» Exercise brief:
Give a verbatim quotation of every record.

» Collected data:
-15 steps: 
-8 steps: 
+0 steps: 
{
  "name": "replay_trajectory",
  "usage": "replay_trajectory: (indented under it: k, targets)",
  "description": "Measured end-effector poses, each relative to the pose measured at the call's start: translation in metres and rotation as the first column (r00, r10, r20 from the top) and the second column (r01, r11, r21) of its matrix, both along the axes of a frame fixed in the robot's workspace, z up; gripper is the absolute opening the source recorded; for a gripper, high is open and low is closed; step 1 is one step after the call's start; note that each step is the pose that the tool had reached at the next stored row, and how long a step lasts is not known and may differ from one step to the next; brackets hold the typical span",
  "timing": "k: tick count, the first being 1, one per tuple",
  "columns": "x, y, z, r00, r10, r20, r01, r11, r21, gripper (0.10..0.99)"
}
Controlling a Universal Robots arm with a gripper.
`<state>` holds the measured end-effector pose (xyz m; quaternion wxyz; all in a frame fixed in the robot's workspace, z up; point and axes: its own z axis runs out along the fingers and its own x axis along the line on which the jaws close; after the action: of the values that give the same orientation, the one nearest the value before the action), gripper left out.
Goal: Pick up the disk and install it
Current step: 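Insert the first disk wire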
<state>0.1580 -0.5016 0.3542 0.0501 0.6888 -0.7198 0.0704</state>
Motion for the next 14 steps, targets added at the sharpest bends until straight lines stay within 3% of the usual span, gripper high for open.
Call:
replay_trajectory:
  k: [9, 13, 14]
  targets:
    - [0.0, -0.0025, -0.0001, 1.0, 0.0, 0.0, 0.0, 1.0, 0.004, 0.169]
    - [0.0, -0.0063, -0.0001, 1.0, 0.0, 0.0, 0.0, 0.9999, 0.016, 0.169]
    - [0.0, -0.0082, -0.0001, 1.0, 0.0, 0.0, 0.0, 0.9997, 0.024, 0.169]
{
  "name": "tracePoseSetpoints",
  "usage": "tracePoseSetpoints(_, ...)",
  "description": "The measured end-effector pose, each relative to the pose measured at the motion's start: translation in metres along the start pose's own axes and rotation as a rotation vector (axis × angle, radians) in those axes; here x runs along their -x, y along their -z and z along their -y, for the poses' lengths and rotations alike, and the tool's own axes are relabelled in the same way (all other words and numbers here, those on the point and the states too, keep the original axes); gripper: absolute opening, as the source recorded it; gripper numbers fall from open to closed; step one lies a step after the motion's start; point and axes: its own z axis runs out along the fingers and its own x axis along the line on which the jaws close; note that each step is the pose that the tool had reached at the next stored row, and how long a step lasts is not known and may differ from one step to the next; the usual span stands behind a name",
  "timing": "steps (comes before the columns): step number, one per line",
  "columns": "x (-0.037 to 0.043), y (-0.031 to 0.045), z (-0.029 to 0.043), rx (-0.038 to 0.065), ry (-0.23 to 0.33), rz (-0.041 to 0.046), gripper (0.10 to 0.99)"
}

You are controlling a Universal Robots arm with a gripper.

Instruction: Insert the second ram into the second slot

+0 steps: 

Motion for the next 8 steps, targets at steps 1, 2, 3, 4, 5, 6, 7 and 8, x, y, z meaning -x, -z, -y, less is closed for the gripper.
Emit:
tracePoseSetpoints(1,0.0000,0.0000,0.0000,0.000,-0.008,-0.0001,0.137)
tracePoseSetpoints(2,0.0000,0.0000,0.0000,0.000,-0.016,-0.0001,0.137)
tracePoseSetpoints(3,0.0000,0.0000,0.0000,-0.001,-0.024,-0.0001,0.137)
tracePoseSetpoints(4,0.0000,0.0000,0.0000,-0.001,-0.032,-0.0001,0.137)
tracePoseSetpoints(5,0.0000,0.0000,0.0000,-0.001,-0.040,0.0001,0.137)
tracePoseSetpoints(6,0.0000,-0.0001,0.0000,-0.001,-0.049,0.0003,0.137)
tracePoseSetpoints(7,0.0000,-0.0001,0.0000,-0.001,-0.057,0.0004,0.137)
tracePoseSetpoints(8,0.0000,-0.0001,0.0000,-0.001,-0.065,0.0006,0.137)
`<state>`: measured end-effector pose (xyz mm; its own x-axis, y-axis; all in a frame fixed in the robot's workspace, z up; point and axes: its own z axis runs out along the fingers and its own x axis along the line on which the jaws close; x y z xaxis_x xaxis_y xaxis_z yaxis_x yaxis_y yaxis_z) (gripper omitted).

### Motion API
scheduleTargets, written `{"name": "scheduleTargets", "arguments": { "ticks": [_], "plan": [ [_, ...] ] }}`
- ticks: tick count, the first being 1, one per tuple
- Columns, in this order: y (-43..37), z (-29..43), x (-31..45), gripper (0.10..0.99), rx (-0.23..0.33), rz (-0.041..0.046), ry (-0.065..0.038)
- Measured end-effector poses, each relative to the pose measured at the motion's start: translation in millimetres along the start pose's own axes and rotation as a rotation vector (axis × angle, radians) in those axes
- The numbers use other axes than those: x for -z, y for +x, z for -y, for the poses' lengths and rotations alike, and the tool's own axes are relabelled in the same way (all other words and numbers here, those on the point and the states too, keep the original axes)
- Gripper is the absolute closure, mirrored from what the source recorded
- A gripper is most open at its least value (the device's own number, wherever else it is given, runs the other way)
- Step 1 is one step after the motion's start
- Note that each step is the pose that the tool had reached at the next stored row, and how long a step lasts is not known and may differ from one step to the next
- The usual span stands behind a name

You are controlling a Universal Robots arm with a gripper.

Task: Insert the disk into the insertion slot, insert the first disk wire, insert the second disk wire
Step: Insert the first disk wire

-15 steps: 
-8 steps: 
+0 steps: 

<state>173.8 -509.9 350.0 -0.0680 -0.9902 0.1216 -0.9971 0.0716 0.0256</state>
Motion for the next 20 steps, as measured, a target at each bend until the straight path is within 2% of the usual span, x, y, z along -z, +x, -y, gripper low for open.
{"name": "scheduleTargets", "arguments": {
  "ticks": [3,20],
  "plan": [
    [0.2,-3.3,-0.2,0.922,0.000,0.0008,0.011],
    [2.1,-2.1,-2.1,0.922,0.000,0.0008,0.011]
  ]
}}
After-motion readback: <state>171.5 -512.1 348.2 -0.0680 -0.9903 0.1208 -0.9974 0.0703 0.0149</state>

» Task result:
-15 steps: 
-8 steps: 
+0 steps: 
{
  "name": "replay_trajectory",
  "usage": "replay_trajectory: (indented under it: k, targets)",
  "description": "Measured end-effector poses, each relative to the pose measured at the call's start: translation in metres and rotation as the first column (r00, r10, r20 from the top) and the second column (r01, r11, r21) of its matrix, both along the axes of a frame fixed in the robot's workspace, z up; gripper is the absolute opening the source recorded; for a gripper, high is open and low is closed; step 1 is one step after the call's start; note that each step is the pose that the tool had reached at the next stored row, and how long a step lasts is not known and may differ from one step to the next; brackets hold the typical span",
  "timing": "k: tick count, the first being 1, one per tuple",
  "columns": "x, y, z, r00, r10, r20, r01, r11, r21, gripper (0.10..0.99)"
}
Controlling a Universal Robots arm with a gripper.
`<state>` holds the measured end-effector pose (xyz m; quaternion wxyz; all in a frame fixed in the robot's workspace, z up; point and axes: its own z axis runs out along the fingers and its own x axis along the line on which the jaws close; after the action: of the values that give the same orientation, the one nearest the value before the action), gripper left out.
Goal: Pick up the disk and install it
Current step: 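Insert the first disk wire
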<state>0.1580 -0.5016 0.3542 0.0501 0.6888 -0.7198 0.0704</state>
Motion for the next 14 steps, targets added at the sharpest bends until straight lines stay within 3% of the usual span, gripper high for open.
Call:
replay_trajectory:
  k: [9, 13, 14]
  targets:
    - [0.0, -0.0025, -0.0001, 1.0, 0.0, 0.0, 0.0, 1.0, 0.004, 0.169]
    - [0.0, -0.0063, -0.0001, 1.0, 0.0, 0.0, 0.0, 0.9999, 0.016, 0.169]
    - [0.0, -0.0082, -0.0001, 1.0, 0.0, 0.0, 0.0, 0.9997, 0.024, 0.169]
{
  "name": "tracePoseSetpoints",
  "usage": "tracePoseSetpoints(_, ...)",
  "description": "The measured end-effector pose, each relative to the pose measured at the motion's start: translation in metres along the start pose's own axes and rotation as a rotation vector (axis × angle, radians) in those axes; here x runs along their -x, y along their -z and z along their -y, for the poses' lengths and rotations alike, and the tool's own axes are relabelled in the same way (all other words and numbers here, those on the point and the states too, keep the original axes); gripper: absolute opening, as the source recorded it; gripper numbers fall from open to closed; step one lies a step after the motion's start; point and axes: its own z axis runs out along the fingers and its own x axis along the line on which the jaws close; note that each step is the pose that the tool had reached at the next stored row, and how long a step lasts is not known and may differ from one step to the next; the usual span stands behind a name",
  "timing": "steps (comes before the columns): step number, one per line",
  "columns": "x (-0.037 to 0.043), y (-0.031 to 0.045), z (-0.029 to 0.043), rx (-0.038 to 0.065), ry (-0.23 to 0.33), rz (-0.041 to 0.046), gripper (0.10 to 0.99)"
}

You are controlling a Universal Robots arm with a gripper.

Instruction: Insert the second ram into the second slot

+0 steps: 

Motion for the next 8 steps, targets at steps 1, 2, 3, 4, 5, 6, 7 and 8, x, y, z meaning -x, -z, -y, less is closed for the gripper.
Emit:
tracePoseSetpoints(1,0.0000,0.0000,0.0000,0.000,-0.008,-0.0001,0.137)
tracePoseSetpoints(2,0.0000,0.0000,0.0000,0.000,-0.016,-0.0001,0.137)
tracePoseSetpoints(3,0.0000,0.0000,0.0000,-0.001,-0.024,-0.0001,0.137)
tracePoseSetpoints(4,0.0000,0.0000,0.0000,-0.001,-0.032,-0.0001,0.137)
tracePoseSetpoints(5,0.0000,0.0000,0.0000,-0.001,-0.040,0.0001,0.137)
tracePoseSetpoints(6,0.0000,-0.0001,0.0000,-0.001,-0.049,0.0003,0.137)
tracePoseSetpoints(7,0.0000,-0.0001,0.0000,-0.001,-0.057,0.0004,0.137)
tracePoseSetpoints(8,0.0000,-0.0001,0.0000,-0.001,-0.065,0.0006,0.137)
`<state>`: measured end-effector pose (xyz mm; its own x-axis, y-axis; all in a frame fixed in the robot's workspace, z up; point and axes: its own z axis runs out along the fingers and its own x axis along the line on which the jaws close; x y z xaxis_x xaxis_y xaxis_z yaxis_x yaxis_y yaxis_z) (gripper omitted).

### Motion API
scheduleTargets, written `{"name": "scheduleTargets", "arguments": { "ticks": [_], "plan": [ [_, ...] ] }}`
- ticks: tick count, the first being 1, one per tuple
- Columns, in this order: y (-43..37), z (-29..43), x (-31..45), gripper (0.10..0.99), rx (-0.23..0.33), rz (-0.041..0.046), ry (-0.065..0.038)
- Measured end-effector poses, each relative to the pose measured at the motion's start: translation in millimetres along the start pose's own axes and rotation as a rotation vector (axis × angle, radians) in those axes
- The numbers use other axes than those: x for -z, y for +x, z for -y, for the poses' lengths and rotations alike, and the tool's own axes are relabelled in the same way (all other words and numbers here, those on the point and the states too, keep the original axes)
- Gripper is the absolute closure, mirrored from what the source recorded
- A gripper is most open at its least value (the device's own number, wherever else it is given, runs the other way)
- Step 1 is one step after the motion's start
- Note that each step is the pose that the tool had reached at the next stored row, and how long a step lasts is not known and may differ from one step to the next
- The usual span stands behind a name

You are controlling a Universal Robots arm with a gripper.

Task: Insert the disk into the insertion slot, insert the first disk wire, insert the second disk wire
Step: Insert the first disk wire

-15 steps: 
-8 steps: 
+0 steps: 

<state>173.8 -509.9 350.0 -0.0680 -0.9902 0.1216 -0.9971 0.0716 0.0256</state>
Motion for the next 20 steps, as measured, a target at each bend until the straight path is within 2% of the usual span, x, y, z along -z, +x, -y, gripper low for open.
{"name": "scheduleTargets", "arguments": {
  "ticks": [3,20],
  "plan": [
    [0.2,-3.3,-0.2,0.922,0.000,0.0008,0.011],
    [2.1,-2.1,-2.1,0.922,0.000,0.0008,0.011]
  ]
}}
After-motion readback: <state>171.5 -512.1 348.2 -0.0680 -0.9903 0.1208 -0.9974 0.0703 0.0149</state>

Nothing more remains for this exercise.